El cuerpo no está donde lo necesito. Reflejo vago del cuerpo me remite a al viejo mito de la caverna. Nadie va a discutir lo útil que la tecnología es en este momento. Tampoco nadie va a discutir la centralidad que en las relaciones humanas tiene el cuerpo. Ahora bien, ese cuerpo digitalizado, intervenido, mediatizado y vigilado está encarnando en el cuerpo social. Muchísimas instituciones y personas en este momento dan clase o incluso se dan cita en el espacio virtual (no vital). Por ejemplo, psicólogo y paciente; práctica que como otras requieren del cuerpo real. La educación a distancia tan de moda y tan controversial. En esa intención tecnológica de aproximar al cuerpo, de hacerlo presente, se ocultó, borroneó u opacó la presencia del cuerpo, su singularidad, su aura irreproducible. Me preocupa que esto se normalice. Me preocupa que esta práctica cotidiana e incuestionable no sea previamente analizada socialmente para determinar si es la más conveniente y saludable según los objetivos que se quieren alcanzar. Me preocupa que quien determine que este novedoso relacionamiento se produzca no es el terapeuta, ni el profesor, que por otra parte necesitan trabajar, sino la misma demanda de la gente sin tiempo y con problemas apremiante que necesita comunicarse de alguna manera aunque sea a través de una pantalla como lo estamos haciendo en este estado de simulacro donde todo está decidido de antemano.

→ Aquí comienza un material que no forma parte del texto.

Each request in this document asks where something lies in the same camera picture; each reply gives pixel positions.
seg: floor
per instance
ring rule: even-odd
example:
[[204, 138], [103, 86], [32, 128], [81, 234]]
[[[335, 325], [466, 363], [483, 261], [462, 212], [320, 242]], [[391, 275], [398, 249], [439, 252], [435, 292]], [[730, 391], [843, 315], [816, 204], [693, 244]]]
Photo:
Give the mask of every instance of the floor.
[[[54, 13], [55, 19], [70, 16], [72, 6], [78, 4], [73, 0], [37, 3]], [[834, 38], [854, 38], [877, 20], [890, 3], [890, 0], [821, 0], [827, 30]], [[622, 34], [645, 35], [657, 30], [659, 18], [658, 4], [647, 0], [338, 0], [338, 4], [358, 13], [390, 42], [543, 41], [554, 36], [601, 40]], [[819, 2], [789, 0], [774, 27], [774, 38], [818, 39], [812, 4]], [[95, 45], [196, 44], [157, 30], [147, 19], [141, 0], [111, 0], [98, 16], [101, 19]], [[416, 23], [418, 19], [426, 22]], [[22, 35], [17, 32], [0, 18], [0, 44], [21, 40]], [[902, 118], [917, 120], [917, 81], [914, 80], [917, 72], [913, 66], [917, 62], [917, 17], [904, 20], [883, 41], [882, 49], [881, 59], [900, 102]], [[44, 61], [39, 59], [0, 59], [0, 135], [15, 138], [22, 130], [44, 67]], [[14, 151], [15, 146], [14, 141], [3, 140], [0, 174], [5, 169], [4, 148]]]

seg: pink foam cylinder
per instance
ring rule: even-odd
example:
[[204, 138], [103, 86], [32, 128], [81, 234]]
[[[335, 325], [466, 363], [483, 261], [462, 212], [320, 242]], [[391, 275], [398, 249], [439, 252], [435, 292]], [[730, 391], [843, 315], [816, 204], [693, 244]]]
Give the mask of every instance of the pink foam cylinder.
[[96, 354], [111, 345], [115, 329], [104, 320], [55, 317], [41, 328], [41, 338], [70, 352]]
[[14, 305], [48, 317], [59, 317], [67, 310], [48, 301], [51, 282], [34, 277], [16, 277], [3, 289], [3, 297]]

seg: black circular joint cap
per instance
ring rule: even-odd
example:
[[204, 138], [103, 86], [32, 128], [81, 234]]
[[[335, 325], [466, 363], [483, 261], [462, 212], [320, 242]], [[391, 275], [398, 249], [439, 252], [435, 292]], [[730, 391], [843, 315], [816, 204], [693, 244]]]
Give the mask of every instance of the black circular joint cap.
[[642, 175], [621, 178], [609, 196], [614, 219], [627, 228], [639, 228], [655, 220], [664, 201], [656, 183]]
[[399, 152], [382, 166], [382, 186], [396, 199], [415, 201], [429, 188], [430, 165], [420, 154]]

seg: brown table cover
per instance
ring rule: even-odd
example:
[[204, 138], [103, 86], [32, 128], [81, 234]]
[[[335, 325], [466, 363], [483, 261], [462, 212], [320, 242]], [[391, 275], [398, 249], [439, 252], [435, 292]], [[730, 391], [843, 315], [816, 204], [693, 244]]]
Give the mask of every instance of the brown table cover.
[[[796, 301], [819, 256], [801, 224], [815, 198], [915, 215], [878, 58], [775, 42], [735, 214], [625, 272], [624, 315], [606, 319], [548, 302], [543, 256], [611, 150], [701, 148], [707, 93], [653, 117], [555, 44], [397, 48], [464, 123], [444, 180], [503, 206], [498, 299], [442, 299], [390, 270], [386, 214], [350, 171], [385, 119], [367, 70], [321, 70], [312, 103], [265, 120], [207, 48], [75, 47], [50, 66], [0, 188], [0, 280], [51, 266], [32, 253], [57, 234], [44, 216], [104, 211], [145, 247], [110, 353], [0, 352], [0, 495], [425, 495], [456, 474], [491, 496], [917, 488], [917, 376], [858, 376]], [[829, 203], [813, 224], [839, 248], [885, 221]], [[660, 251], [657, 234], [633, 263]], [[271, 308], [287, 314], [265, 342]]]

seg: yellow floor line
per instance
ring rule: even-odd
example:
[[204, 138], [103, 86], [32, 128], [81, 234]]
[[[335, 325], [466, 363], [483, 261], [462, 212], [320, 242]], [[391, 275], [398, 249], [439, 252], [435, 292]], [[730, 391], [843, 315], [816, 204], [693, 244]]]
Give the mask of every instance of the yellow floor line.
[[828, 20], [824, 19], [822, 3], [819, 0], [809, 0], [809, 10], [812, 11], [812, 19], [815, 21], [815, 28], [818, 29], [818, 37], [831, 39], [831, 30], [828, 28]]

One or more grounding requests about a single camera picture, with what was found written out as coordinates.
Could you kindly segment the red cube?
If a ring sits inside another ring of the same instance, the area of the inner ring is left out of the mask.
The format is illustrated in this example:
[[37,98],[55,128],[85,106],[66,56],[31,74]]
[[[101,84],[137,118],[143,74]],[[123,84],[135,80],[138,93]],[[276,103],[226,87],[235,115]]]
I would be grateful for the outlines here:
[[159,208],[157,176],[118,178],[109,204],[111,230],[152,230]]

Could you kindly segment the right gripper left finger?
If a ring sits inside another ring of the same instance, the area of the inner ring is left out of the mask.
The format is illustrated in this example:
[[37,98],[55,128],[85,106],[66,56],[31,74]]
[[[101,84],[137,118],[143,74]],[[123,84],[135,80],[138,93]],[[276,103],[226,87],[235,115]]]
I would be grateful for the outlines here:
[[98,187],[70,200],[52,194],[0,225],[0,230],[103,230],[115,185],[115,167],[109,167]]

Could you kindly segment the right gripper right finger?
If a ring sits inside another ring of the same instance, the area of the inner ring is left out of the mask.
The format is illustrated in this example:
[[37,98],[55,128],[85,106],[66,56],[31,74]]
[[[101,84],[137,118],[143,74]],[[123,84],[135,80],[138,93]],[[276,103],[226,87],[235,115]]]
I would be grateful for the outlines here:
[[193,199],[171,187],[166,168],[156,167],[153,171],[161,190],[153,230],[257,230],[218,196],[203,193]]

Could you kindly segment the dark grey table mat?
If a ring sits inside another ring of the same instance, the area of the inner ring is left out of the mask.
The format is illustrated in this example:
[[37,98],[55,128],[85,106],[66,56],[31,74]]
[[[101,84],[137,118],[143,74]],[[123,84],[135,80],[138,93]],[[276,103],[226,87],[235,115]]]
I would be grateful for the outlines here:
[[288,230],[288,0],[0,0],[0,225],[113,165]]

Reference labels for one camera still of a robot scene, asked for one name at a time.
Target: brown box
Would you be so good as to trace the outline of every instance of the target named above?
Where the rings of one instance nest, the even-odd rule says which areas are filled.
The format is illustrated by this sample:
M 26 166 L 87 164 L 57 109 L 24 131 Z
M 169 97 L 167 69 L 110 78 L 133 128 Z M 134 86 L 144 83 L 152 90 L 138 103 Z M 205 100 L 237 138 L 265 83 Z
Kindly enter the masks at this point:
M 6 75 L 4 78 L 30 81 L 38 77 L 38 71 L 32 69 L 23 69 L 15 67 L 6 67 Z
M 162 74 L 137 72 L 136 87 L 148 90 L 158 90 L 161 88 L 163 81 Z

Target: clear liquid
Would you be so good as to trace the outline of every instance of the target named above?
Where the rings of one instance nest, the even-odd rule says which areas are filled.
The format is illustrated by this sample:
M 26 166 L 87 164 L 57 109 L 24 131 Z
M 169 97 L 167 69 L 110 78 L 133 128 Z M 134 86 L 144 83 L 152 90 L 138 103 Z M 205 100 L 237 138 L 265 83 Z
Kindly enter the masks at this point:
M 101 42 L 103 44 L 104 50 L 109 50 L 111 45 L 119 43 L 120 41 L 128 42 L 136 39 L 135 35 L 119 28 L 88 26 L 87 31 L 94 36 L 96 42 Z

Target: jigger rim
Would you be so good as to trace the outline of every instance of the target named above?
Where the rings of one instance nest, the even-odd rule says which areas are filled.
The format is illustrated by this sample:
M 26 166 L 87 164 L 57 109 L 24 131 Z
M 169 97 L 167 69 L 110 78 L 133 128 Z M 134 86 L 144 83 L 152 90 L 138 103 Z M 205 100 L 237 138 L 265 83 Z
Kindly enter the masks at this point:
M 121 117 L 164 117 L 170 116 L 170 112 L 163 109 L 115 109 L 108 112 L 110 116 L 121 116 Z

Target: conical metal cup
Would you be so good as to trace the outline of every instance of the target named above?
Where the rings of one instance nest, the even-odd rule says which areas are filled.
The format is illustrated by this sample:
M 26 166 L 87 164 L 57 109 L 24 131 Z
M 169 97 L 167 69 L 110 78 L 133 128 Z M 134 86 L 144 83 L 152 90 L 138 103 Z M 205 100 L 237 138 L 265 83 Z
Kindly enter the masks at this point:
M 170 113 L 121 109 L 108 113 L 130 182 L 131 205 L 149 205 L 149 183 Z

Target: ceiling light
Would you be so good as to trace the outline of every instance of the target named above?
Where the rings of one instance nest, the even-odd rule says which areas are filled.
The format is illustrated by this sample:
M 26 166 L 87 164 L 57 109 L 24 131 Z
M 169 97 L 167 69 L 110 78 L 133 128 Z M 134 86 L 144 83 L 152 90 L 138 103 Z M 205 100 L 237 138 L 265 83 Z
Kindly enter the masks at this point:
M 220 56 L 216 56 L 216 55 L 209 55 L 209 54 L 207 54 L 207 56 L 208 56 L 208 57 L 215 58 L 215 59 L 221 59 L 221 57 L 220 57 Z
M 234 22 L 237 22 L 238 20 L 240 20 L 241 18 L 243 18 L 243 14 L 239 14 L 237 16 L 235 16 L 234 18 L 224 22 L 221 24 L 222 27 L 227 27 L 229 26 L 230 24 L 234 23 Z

Recordé otro hecho no menos llamativo, que con el vértigo de los cambios tecnológicos naturalizamos sin digerir. Sucedió en estos últimos años cuando asistimos a la masificación del teléfono celular y la posterior descarga de las aplicaciones. El espacio se vio seriamente resentido en virtud de la independencia del teléfono de un lugar fijo. Esto afectó al tiempo también. Tiempo y espacio se alargaron y superpusieron creando un entrecruzamiento disruptivo, holográfico.

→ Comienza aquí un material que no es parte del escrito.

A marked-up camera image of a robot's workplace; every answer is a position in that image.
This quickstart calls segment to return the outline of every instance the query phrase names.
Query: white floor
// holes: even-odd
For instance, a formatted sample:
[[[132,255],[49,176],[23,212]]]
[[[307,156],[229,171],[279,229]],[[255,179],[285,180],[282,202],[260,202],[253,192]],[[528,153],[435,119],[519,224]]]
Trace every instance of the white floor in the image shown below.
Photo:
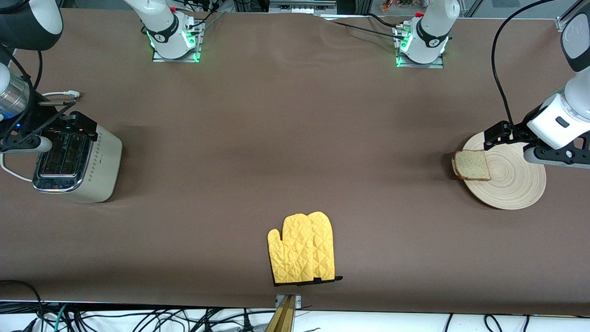
[[[264,310],[252,309],[251,313]],[[205,310],[187,310],[190,319],[199,319]],[[120,315],[127,313],[149,313],[149,311],[103,311],[92,314]],[[243,313],[242,309],[226,309],[221,311],[211,320],[220,320],[236,314]],[[343,311],[298,311],[296,314],[293,332],[309,332],[317,329],[317,332],[342,332],[342,331],[387,331],[387,332],[443,332],[448,314],[413,314],[413,313],[360,313]],[[89,318],[85,320],[98,332],[131,332],[135,325],[144,316],[131,316],[123,318]],[[253,326],[260,326],[270,321],[272,314],[250,314]],[[523,316],[496,315],[503,332],[521,332],[525,323]],[[10,314],[0,315],[0,332],[13,332],[24,329],[33,319],[34,314]],[[157,320],[144,329],[144,332],[153,331]],[[493,332],[499,332],[492,320],[489,320]],[[214,331],[238,331],[237,324],[220,324],[213,328]],[[186,325],[182,327],[178,323],[168,321],[163,324],[162,332],[188,331]],[[40,322],[37,322],[33,332],[40,330]],[[46,332],[53,328],[45,325]],[[486,332],[483,315],[456,314],[451,320],[448,332]],[[571,317],[536,317],[530,318],[527,332],[588,332],[590,331],[590,319]]]

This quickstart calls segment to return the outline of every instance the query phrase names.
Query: black cable
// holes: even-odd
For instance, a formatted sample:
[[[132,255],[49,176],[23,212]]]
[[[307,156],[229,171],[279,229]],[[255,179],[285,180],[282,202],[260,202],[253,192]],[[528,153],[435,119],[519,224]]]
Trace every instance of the black cable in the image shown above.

Las llamadas que antes se realizaban en un espacio localizado, por lo general privado, cruzaron extra muros y se volcaron en el espacio público y viceversa. El móvil fue mucho más que un teléfono en el cinturón. El espacio público se atomizó de haceres diversos condenando al silencio a cadena perpetua. Prosperaron las invasiones de todo tipo. Las tareas de oficina se comenzaron a realizar en el bus o en la calle. Cualquier lugar lo permitía, siempre y cuando hubiera buena conexión. Las discusiones familiares o con amantes se ventilaban en el bus repleto. Ya no era necesario llegar a casa para llamar por teléfono o ir a hablar personalmente. Nos acostumbramos pronto a convivir con las invasiones de nuestro espacio íntimo. Los tiempos de ocio en una plaza, un bar o el bus donde uno podía contemplar el paisaje, leer o charlar distendidamente con alguien se atiborraron de tareas, ventas, publicidades, ofrecimiento de servicios, llamadas y mails. Todas las tareas pendientes reclamando urgente nuestra atención. La frágil relación con el presente y la ensoñación descuartizados. Todo momento venía bien para vender y comprar en Mercado Libre. Se concretaban negocios o citas en el ciberespacio. Floreció la excitación ante el fin del tiempo muerto. Se liberó el deseo y se pautó la promesa de libertad productiva ilimitada. Nos volvimos esclavos de nuestros sueños, presas de nuestras fantasías al alcance del pulgar. Sin percibirlo, ese aire gratificante de autonomía se convirtió en un reverso siniestro. Cada mensaje, visita virtual, aplicación descargada, llamada, foto, video visto, información consultada al oráculo de Google y desplazamiento era registrado por el ojo insomne del gran hermano que todo lo sabe, incluso en los brevísimos espacios que lo ignoramos es oído también.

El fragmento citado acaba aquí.